How to Handle Losses in a Dutch BV: Tax Carry-Back Rules

J
James Whitfield
Dutch Corporate Law Specialist & Company Formation Expert
Company Formation Process · 2026-02-15 · 8 min leestijd

Running a business in the Netherlands means navigating tax rules that can feel complex, especially when your Dutch BV faces a loss. Many foreign entrepreneurs worry that a bad year will set them back significantly, but the Dutch tax system offers a clever mechanism to soften the blow: the tax carry-back rule.

Understanding this can turn a financial setback into a manageable cash flow moment.

If you are setting up a BV in the Netherlands, knowing how losses work is just as important as knowing how to invoice clients. It impacts your planning, your liquidity, and your long-term strategy. This guide breaks down exactly how to handle losses in a Dutch BV, focusing on the specific mechanics of carrying losses back to previous profitable years.

What is a Tax Carry-Back?

Simply put, a tax carry-back allows your Dutch BV to offset a loss in the current financial year against the taxable profit of the immediately preceding year.

Instead of waiting to use that loss in the future (which is called a carry-forward), you apply it backward to claim a refund of taxes you have already paid. This mechanism is designed to provide immediate liquidity to businesses. When a company makes a profit, it pays corporate income tax (CIT). If the following year results in a loss, the carry-back rule effectively says, "Since you lost money this year, you shouldn't have paid tax on last year's profit." The tax authorities then refund the overpaid tax. For a BV, this is a vital cash flow tool, especially in the volatile early years of operation.

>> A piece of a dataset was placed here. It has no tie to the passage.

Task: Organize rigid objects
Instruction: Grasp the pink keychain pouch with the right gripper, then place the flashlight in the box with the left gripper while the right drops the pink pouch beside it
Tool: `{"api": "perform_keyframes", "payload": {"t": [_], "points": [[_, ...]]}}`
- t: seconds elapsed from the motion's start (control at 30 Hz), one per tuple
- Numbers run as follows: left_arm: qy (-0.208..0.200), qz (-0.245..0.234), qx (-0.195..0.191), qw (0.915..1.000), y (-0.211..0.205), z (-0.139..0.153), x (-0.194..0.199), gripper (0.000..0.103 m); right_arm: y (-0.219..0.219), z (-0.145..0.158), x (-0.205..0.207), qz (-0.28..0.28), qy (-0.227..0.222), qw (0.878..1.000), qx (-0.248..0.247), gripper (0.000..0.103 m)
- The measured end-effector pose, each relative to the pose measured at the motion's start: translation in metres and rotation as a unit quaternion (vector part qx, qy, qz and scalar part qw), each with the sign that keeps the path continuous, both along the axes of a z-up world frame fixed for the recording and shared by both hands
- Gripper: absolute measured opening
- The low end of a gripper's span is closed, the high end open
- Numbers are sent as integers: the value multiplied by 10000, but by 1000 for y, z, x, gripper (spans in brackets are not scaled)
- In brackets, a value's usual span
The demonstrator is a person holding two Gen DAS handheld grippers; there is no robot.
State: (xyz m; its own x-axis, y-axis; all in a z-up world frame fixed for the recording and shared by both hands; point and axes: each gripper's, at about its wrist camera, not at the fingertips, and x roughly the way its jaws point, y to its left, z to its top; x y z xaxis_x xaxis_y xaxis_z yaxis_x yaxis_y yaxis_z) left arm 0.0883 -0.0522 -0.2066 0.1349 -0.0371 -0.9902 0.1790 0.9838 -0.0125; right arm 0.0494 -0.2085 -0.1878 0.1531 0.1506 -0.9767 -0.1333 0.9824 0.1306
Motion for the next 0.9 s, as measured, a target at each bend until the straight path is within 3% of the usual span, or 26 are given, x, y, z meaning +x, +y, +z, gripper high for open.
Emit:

Why This Matters for Your Dutch BV

Cash flow is the lifeblood of any business, particularly for international entrepreneurs setting up a BV in the Netherlands. When you are expanding into Europe, you often invest heavily upfront—office space, hiring, marketing, inventory.

It is common to make a profit in year one and then face unexpected costs or slower growth in year two.

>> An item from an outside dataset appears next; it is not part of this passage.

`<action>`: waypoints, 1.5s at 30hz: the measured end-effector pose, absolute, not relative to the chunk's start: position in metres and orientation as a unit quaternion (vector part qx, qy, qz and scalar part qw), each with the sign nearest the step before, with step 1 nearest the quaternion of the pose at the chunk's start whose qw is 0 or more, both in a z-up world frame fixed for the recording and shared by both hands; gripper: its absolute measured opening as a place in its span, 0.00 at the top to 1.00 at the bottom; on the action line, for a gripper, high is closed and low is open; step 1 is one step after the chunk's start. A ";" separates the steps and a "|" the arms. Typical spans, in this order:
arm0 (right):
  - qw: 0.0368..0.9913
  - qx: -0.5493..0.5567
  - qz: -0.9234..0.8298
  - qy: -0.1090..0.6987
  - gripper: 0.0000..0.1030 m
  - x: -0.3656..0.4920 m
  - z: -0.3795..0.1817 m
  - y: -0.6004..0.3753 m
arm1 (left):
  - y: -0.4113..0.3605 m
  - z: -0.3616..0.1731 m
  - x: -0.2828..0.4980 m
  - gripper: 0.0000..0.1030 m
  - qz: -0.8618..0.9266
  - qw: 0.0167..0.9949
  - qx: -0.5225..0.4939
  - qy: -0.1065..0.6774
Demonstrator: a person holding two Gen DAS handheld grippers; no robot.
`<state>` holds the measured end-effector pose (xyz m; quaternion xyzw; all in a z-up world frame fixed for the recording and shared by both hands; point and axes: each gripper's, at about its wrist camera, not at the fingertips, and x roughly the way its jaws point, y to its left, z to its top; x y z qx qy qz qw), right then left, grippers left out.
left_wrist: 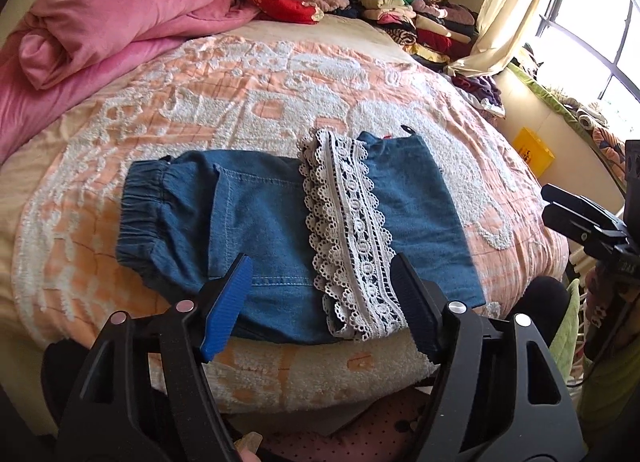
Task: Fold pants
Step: 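Press the lace edge flat with the left gripper, then open it, then move the right gripper to the elastic waistband and grasp it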
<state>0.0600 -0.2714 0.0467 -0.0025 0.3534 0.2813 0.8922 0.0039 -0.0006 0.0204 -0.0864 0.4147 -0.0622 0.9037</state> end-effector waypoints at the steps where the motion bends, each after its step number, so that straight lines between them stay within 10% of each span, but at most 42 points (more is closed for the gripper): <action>1: 0.894 -0.003 0.279 0.351 0.06 0.061 0.048 -0.272 | 0.001 0.021 0.004 0.38 -0.061 0.904 -0.087 0.413; 8: 0.900 -0.004 0.282 0.332 0.06 0.081 0.063 -0.267 | 0.008 0.030 0.002 0.38 -0.057 0.911 -0.088 0.398; 15: 0.865 -0.043 0.319 0.385 0.38 0.144 0.032 -0.215 | -0.030 0.009 0.015 0.54 -0.119 0.896 -0.074 0.422; 26: 0.844 -0.106 0.265 0.454 0.42 0.222 -0.042 -0.172 | -0.059 -0.052 0.042 0.52 -0.118 0.866 -0.014 0.486; 34: 0.855 -0.083 0.264 0.439 0.40 0.220 -0.032 -0.189 | -0.054 -0.045 0.038 0.41 -0.121 0.868 -0.024 0.481; 45: 0.880 -0.005 0.302 0.365 0.07 0.175 0.058 -0.230 | -0.029 -0.004 0.019 0.11 -0.070 0.899 -0.023 0.433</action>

Without a carry-back mechanism, a loss in year two would simply sit on the balance sheet, reducing future tax liabilities but providing no immediate relief. With the carry-back, you get actual cash back from the Dutch Tax and Customs Administration (Belastingdienst). This refund can be reinvested in the business, used to pay down debt, or simply keep operations running smoothly during a dip.

For foreign founders, this rule also simplifies financial forecasting. You don't have to guess what your tax rate will be five years from now.

You know the rate for the previous year, and you can calculate your refund based on that. It creates a safety net that encourages risk-taking and investment.

The Core Mechanics: How Loss Carry-Back Works

To use the carry-back rule, your BV must first calculate its fiscal result for the loss year. This involves standard accounting practices, adhering to Dutch GAAP (Generally Accepted Accounting Principles) or IFRS, depending on your company's size.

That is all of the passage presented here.